Sobre el libre albedrío y la caída del Monstruo
Frankestein de Guillermo del Toro tiene un enfoque gótico y romántico. En esta historia basada en la novela homónima de Mary Shelley (1818), se le otorga voz a la criatura, un ser puro en búsqueda de amor e identidad que es escupido al mundo en contra de su voluntad.
Para este breve análisis solo me referiré a la segunda parte de la película, que es en la que la criatura nos pondrá en contexto al contar su parte de la historia.
Arranquemos con una frase de la novela El Paraíso Perdido, de John Milton con la que comienza el libro. La misma deviene en un reclamo constante en el film: “¿Te pedí por ventura, Creador, que transformaras en hombre este barro del que vengo? ¿Te imploré alguna vez que me sacaras de la obscuridad?”. En esta queja que se torna interpelación ontológica, la criatura reclama por el abandono, pero también por una existencia que jamás pidió. Se resquebraja entonces la idea del libre albedrío porque este presupone una voluntad previa, una conciencia que elige.
En el film los lamentos por no tener a nadie quien lo ame, que acaricie su cabeza tal como hacían en la cabaña del anciano los humanos que allí moraban, alguien con quien compartir una lectura, una palabra, un abrazo o el bello aroma de una flor, construyen lentamente la figura de una otredad dañina que se llena de odio y rencor pero que en oportunidades nos sorprende al mostrar que a través de todo lo aprendido desde que es abandonado por su creador sabe consensuar y escuchar, aunque la ira pretenda nublarlo.
Hay una paradoja que late en la obra de John Milton: Eva y Adán son “libres” pero nacen dentro de un sistema que ya está diseñado por un Dios, y en la obra de Shelley como en el film, esa tensión se radicaliza: el creador, un humano, Víctor Frankenstein, juega a ser Dios, pero abandona su obra dejando a la criatura libre, sin orientación moral ni afectiva. Es la libertad producto del exilio, no de una elección.

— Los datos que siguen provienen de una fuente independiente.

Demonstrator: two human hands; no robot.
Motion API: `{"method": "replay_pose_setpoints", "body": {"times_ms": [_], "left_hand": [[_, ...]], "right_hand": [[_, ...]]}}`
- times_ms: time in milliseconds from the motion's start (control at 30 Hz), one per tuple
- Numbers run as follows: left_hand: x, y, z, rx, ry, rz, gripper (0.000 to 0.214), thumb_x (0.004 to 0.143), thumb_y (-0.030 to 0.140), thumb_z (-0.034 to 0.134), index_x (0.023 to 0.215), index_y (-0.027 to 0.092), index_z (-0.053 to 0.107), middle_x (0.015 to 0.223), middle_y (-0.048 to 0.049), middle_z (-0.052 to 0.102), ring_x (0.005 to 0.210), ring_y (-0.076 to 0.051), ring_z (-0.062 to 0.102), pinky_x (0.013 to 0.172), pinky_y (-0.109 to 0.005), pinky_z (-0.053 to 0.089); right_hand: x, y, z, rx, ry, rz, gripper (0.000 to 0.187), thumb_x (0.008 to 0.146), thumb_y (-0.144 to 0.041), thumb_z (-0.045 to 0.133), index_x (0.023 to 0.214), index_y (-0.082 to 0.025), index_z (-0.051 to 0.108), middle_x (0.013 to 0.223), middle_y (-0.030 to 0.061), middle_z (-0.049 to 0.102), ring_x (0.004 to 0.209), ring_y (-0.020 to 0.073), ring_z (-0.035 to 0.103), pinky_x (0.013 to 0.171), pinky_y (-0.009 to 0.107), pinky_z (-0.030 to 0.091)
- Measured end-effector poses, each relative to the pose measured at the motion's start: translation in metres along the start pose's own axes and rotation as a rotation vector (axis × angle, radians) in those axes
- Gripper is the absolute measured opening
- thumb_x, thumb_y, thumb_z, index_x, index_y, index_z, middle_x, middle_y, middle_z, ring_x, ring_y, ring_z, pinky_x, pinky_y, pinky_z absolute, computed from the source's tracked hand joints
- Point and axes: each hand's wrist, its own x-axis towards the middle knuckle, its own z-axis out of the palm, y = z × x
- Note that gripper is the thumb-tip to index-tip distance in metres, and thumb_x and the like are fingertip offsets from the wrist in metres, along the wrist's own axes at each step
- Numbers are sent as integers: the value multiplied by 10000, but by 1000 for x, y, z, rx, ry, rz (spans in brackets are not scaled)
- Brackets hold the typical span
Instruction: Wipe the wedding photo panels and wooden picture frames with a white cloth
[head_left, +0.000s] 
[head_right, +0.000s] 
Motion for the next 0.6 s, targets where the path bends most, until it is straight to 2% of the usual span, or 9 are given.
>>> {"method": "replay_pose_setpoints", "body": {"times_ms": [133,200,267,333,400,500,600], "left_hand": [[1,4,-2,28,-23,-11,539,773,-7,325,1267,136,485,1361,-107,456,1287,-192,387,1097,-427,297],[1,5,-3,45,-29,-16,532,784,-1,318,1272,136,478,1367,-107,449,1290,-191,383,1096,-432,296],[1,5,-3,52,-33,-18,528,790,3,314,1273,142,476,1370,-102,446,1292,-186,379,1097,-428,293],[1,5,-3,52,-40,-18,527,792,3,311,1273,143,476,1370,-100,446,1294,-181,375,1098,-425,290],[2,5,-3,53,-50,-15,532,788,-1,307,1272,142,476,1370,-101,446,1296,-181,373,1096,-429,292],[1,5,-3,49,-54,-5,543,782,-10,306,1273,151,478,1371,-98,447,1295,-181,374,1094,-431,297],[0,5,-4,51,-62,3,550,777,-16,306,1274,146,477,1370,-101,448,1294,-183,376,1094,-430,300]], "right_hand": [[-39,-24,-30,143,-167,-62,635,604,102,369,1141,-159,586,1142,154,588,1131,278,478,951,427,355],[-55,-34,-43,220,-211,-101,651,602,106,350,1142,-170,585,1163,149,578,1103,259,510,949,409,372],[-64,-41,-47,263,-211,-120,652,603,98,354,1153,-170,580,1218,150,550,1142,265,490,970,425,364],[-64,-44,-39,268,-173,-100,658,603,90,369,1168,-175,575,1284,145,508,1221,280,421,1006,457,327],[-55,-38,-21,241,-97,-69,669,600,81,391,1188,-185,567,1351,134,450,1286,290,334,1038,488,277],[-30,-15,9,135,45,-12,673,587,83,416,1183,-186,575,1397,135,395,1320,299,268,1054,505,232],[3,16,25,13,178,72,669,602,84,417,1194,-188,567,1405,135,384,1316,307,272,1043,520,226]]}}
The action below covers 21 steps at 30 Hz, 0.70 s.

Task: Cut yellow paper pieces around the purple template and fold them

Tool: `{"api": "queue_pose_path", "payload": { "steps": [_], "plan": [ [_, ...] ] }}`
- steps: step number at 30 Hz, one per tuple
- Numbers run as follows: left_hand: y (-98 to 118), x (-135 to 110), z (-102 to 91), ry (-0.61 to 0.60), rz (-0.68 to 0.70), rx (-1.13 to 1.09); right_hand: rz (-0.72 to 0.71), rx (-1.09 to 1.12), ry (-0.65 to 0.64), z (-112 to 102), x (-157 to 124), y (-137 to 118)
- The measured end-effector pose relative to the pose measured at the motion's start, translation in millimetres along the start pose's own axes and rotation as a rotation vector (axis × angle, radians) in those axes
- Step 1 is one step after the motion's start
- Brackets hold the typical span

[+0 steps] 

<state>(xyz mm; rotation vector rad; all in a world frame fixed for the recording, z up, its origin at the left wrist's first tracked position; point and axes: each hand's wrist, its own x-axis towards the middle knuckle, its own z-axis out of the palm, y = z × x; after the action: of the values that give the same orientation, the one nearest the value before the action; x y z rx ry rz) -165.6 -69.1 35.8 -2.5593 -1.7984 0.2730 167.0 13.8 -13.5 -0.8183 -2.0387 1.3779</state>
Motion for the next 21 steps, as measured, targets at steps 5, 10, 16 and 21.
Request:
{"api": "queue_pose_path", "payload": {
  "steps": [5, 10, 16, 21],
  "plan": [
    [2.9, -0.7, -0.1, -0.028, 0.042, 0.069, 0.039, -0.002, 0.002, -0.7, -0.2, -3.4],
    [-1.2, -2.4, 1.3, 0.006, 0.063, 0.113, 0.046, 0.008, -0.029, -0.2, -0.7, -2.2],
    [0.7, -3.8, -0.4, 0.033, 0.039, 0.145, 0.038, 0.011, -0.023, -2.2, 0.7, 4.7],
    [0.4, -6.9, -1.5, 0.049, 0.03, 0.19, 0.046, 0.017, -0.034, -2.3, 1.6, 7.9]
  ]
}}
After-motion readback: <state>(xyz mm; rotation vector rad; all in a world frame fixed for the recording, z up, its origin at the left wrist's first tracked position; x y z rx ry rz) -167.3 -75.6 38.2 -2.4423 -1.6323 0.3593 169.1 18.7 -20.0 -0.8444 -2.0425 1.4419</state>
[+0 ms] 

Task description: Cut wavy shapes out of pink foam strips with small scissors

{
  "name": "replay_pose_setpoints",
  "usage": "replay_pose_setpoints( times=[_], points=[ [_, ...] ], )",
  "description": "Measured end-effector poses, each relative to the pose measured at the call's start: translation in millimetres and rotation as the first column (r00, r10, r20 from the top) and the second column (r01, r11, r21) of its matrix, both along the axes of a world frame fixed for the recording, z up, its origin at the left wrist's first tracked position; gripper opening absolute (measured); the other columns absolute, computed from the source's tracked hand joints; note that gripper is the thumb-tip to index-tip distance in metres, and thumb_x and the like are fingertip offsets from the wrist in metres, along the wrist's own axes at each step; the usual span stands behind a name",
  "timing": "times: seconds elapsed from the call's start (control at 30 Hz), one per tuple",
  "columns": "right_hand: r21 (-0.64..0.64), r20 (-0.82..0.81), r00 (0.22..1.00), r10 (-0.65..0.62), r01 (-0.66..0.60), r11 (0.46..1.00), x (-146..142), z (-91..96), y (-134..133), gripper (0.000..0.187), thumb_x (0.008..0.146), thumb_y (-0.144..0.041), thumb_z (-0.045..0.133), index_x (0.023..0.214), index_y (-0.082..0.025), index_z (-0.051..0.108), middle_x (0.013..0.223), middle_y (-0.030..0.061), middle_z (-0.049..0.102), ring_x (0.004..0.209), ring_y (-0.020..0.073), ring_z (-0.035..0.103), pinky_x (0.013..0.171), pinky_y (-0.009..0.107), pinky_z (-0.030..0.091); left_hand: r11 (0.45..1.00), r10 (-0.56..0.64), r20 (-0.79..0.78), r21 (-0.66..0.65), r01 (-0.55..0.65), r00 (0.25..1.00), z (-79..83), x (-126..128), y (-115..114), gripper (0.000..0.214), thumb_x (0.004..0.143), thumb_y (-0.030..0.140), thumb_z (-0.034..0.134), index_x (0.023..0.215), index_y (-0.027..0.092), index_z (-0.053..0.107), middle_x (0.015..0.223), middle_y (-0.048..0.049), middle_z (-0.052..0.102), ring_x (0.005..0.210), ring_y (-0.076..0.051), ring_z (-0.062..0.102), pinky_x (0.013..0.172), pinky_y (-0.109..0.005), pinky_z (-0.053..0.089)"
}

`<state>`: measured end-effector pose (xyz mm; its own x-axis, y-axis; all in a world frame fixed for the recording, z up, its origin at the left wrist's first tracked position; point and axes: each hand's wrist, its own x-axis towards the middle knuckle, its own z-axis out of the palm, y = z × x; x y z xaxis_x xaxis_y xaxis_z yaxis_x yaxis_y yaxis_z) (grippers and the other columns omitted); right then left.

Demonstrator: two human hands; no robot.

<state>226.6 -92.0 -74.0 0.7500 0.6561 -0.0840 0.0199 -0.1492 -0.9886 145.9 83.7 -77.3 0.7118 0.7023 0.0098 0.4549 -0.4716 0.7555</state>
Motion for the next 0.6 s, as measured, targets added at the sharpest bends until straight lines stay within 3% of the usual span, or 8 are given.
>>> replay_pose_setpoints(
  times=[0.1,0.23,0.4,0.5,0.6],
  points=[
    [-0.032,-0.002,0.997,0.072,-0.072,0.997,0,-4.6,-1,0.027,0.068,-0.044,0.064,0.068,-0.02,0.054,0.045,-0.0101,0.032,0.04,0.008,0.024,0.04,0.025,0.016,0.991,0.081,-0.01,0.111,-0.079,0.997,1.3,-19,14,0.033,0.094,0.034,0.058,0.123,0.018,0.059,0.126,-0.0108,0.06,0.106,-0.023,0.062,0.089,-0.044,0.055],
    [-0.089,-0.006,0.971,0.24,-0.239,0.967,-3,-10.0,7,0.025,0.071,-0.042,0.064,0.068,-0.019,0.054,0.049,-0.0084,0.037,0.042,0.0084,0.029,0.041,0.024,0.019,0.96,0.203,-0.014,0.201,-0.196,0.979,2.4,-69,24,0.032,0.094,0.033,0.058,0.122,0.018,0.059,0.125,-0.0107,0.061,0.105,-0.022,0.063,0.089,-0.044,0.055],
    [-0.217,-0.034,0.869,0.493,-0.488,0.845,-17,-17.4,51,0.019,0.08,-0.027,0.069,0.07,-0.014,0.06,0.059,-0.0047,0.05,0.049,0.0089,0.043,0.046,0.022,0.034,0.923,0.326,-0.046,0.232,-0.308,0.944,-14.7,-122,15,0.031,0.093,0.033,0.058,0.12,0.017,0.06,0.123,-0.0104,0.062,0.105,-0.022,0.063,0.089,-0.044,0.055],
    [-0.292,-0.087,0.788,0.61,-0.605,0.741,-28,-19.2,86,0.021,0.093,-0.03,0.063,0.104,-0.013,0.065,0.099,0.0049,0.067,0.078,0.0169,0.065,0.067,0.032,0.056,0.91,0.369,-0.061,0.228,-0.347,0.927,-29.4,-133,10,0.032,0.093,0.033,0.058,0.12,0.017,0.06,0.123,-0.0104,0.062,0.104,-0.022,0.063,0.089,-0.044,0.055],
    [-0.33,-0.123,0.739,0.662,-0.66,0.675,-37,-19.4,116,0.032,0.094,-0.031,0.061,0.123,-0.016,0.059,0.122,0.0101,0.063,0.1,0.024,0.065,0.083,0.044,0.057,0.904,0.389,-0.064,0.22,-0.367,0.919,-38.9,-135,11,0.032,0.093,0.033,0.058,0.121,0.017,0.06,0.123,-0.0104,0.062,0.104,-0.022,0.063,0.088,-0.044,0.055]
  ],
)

El eco Miltoniano resuena y en él la idea del Paraíso Perdido. En el caso de la obra de Milton es Satán quien cuando cae se pregunta si acaso su rebelión era inevitable o si tal vez él pudo haber sido otro.
La criatura de Víctor refleja esa lucidez trágica que comprende cómo y porqué fue creada pero no amada. Además, entiende que su voluntad está signada por la necesidad. La necesidad de ser reconocido por su hacedor, de ser aceptado.
En ambos casos, tanto Satán como el monstruo encarnan el fracaso del libre albedrío. Son libres solo para sufrir las consecuencias de un orden que no eligieron. El ser humano devenido monstruo despierta en un mundo que no pidió y su drama consiste en tener que inventarle un sentido.
El monstruo se vuelve una voz filosófica que nos recuerda que la libertad no nace con nuestra llegada el mundo sino con la conciencia del absurdo de haber nacido sin elección. Y es en esa conciencia dolorosa, lúcida y rebelde, donde late la verdadera humanidad.
Una idea queda flotando en el aire: si no existe el libre albedrío, habrá que hacerse a como de lugar, libre.